### DATA BLOCK
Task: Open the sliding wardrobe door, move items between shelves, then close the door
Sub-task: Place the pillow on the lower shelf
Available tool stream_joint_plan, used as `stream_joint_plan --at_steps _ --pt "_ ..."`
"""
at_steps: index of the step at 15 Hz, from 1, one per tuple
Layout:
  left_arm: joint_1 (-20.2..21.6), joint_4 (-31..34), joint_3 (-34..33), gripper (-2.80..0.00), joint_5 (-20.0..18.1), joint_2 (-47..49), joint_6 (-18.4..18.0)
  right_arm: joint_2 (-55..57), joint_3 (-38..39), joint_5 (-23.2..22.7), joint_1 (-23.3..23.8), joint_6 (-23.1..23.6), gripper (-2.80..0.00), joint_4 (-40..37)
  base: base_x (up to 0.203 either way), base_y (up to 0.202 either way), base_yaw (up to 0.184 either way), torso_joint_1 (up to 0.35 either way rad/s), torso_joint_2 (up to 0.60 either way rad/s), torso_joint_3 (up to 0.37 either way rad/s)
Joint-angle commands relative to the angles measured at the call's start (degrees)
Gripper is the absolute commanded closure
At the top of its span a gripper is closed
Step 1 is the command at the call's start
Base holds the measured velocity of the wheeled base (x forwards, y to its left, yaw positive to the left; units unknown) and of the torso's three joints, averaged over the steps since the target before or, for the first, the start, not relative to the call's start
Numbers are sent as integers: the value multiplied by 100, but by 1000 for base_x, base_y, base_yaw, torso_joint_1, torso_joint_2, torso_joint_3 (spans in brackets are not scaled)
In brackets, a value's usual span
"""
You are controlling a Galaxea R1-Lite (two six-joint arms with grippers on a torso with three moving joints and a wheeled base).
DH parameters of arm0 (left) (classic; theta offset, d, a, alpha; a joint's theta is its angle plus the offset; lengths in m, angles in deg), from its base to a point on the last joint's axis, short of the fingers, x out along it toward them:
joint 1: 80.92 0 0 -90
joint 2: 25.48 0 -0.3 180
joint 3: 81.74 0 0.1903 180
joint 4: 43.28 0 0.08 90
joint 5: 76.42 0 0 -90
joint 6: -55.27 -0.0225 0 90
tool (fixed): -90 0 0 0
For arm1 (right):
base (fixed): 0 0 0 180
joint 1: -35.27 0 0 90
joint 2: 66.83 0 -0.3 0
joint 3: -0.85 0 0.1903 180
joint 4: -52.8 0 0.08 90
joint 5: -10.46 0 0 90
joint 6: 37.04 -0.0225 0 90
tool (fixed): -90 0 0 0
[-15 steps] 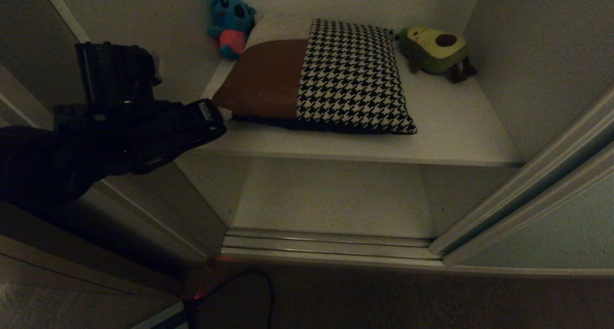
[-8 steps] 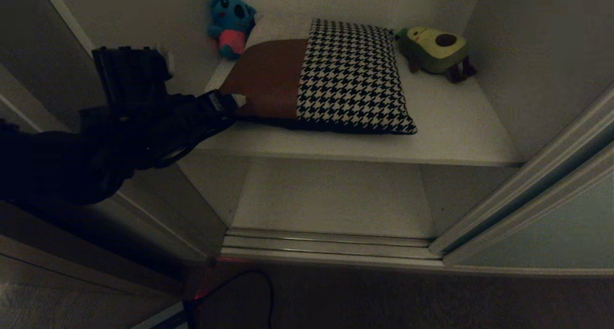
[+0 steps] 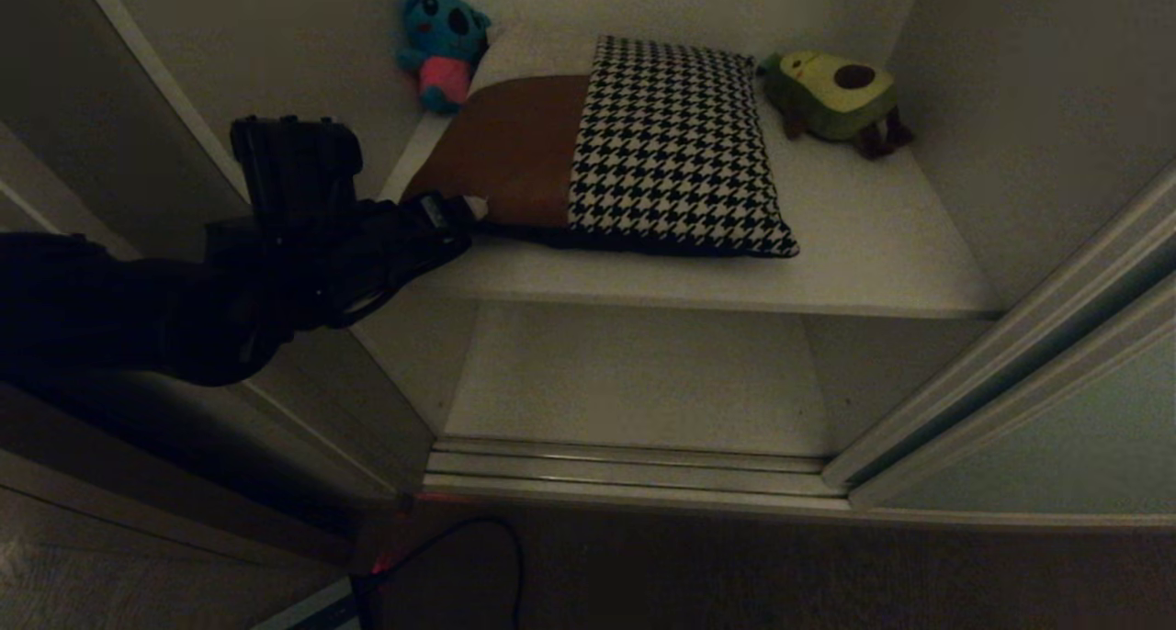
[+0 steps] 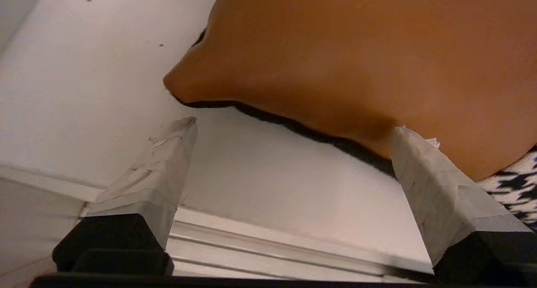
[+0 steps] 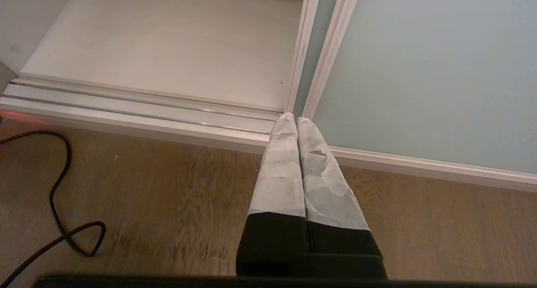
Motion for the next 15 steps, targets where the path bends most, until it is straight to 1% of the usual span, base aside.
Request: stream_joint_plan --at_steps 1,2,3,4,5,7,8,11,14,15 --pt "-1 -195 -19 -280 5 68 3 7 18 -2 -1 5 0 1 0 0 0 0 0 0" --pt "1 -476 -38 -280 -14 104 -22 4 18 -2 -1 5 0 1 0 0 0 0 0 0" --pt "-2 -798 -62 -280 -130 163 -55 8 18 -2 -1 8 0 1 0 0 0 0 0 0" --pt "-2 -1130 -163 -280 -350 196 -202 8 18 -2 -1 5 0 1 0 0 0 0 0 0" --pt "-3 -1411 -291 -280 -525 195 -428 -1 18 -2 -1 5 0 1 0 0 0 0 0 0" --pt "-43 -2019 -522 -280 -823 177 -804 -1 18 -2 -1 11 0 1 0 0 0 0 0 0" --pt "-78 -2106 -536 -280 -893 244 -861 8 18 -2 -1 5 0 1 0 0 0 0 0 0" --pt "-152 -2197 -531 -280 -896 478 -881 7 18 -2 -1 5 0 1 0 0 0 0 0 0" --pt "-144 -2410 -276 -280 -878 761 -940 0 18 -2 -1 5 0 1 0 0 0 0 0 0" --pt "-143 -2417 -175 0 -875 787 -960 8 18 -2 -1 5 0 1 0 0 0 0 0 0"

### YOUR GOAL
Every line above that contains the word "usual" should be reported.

### TASK OUTPUT
In brackets, a value's usual span
Motion for the next 15 steps, targets where the path bends most, until it is straight to 1% of the usual span, base aside.

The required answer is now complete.